Type IV-contact dermatitis) and signs and symptoms
-TYPE 1: anaphylaxis, allergic rhinitis, asthma, urticaria (hives), eczema
-TYPE 2: hemolytic anemia, graves disease, Myasthenia gravis
-TYPE 3: SLE, post streptococcal glomerulonephritis, serum sickness, arthus
reaction
-TYPE 4: contact dermatitis, tuberculin skin test, type 1 DM
• Treatment options for diseases under each hypersensitivity category
-TYPE 1: Avoidance of allergen, Antihistamines, Corticosteroids, Epinephrine,
Desensitization immunotherapy
-TYPE 2:
-TYPE 3:
-TYPE 4:
• Pathophysiology of Human Immunodeficiency Virus (HIV)

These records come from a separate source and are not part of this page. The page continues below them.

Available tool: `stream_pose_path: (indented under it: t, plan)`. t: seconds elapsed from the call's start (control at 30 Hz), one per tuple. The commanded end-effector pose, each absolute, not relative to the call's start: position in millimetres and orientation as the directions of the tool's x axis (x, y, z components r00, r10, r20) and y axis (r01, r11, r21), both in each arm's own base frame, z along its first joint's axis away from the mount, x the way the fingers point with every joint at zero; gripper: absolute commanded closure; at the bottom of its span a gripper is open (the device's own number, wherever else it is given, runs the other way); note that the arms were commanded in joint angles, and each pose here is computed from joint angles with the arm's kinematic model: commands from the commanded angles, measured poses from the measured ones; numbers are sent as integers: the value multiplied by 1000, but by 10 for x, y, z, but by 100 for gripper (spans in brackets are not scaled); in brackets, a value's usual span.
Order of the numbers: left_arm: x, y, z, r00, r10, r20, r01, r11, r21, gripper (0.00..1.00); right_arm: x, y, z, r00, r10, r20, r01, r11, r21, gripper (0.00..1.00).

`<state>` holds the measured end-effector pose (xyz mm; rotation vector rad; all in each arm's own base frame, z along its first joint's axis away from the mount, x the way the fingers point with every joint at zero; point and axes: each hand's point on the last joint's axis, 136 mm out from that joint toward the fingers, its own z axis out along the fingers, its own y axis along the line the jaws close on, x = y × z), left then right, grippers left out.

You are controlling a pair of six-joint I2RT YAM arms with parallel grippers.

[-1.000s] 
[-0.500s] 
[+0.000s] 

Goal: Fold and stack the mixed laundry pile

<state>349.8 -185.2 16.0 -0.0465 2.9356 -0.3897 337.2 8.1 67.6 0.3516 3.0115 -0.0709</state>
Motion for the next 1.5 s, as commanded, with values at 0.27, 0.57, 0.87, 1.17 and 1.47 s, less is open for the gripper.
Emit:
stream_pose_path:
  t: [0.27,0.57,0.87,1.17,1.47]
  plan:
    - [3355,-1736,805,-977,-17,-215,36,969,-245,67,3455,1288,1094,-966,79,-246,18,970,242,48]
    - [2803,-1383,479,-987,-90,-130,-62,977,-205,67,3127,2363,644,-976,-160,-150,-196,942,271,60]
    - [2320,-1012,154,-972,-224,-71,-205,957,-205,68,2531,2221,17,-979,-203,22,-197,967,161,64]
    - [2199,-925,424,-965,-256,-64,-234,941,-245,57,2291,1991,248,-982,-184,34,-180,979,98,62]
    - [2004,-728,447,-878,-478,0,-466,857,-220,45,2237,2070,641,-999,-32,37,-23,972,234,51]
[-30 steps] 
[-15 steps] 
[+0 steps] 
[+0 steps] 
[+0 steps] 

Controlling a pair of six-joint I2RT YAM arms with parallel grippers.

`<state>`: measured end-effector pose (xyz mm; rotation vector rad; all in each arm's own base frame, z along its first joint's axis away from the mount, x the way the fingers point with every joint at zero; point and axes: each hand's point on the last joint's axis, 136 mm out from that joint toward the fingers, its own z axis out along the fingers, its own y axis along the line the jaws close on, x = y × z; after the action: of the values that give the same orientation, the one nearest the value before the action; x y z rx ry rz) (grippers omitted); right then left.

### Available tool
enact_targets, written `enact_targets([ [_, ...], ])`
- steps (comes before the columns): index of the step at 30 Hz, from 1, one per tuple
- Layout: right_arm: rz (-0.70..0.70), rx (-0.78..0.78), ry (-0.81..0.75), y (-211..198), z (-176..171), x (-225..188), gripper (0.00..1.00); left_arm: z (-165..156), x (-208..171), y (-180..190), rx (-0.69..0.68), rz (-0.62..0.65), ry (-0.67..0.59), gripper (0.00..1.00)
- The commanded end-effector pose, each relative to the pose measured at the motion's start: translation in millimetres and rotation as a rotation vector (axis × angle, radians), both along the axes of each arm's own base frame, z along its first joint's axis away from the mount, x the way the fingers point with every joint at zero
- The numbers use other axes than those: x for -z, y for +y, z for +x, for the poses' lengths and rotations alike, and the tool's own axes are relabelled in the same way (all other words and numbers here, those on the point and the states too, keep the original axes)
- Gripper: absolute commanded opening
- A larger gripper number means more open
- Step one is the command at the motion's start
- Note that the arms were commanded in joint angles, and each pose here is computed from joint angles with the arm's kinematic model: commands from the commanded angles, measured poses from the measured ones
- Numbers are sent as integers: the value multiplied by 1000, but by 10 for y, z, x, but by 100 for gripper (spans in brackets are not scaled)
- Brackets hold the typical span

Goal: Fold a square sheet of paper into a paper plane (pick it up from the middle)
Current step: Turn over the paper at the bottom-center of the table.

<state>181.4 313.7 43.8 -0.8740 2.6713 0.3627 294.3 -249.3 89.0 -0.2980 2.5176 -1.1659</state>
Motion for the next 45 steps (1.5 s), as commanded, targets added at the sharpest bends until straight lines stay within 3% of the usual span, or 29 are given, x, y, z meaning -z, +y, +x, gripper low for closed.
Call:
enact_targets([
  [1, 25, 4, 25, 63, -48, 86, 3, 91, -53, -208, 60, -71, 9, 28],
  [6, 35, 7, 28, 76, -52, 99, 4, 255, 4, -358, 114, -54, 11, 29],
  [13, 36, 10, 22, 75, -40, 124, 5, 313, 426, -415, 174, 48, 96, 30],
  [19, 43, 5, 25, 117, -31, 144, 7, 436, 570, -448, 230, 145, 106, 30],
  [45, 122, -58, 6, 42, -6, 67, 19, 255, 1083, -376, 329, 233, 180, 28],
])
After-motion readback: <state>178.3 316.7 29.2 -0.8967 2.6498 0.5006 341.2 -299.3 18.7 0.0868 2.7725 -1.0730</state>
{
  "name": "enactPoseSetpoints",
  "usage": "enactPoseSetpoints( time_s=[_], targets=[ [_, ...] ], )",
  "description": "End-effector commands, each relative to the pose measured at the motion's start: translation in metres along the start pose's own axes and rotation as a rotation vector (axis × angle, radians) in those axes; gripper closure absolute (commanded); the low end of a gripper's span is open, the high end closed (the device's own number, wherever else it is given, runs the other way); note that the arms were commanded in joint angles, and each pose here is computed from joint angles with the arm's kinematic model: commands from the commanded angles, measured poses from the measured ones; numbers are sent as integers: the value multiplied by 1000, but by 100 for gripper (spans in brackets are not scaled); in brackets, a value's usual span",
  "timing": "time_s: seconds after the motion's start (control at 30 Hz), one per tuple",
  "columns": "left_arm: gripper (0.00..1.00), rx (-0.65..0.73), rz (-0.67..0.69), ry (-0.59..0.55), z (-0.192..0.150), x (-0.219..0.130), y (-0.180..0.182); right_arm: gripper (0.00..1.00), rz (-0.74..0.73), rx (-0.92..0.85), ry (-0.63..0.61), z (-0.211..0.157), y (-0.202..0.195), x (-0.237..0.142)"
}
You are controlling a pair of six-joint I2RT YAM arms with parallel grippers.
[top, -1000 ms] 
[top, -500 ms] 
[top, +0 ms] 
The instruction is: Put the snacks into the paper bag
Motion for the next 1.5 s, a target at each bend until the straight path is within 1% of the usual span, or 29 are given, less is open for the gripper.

- an RNA retrovirus that primarily infects and destroys CD4+ helper T cells (although
it can also infect macrophages and dendritic cells). Retroviruses like HIV use
reverse transcriptase, allowing the virus to copy RNA into DNA and replicate inside
the host’s cells. The attack on CD4+ helper T cells decreases CD4+ levels, leading to
a deficient immune response.
• Pathophysiology of Systemic Lupus Erythematosus (SLE)
- one of the most common, complex, and serious of the autoimmune disorders. It
can affect any organ in the body. SLE is characterized by the production of a large
variety of antibodies (autoantibodies) against self-antigens, including nucleic acids,
erythrocytes, coagulation proteins, phospholipids, lymphocytes, platelets, and
many other self-components.
• Diagnosis of SLE, including autoantibodies involved
, - antinuclear antibody (ANA) lab test, thorough medical history, full physical exam
• Clinical symptoms of SLE
- fatigue, fever, weight loss, musculoskeletal system (joint pain, swelling, muscle
weakness), integumentary system (rash, photosensitivity, lesions), renal system
(lupus nephritis and proteinuria), hematologic system (pancytopenia), neurologic
system (headache, seizure, inflammation), and cardiovascular system
(inflammation, atherosclerosis
• Treatment options for SLE including treatment during flare-ups
- •Medications: Nonsteroidal Anti-Inflammatory Drugs (NSAIDs), Corticosteroids,
Immunosuppressive agents, Antimalarials, Biologics
•Lifestyle and support: Regular monitoring, Sun protection, Healthy lifestyle
• Alloimmune phenomenon
- occurs when the immune system of one individual produces an immunologic
reaction against tissues of another individual. Alloantigens (isoantigens) are
nonself-antigens from members of the same species. No two individuals have
exactly the same antigens on their tissues; therefore the introduction of one
individual’s tissues and cells into another will result in a strong immune response to
the foreign antigens. Alloimmunity can be observed during immunologic reactions
to blood transfusions, fetal tissues, or transplanted tissue.
• Differentiation between primary and secondary immunodeficiency including
causes
- Primary (congenital) immune deficiency is caused by a genetic defect, whereas
secondary (acquired) immune deficiency is caused by another condition, such as
cancer, infection, or normal physiologic changes, such as aging
• Common variable immunodeficiency
- the most common symptomatic primary immune deficiency. There are two peak
ages of onset, one before the age of 10 and another between 30 and 40 years of age.
As the name implies, the presentation is very heterogeneous. It is characterized by
hypogammaglobulinemia, but the particular class of antibody that is decreased
varies. Although B-cell numbers are normal, most individuals have low amounts of
IgG, which may or may not be accompanied by decreased levels of IgA and IgM.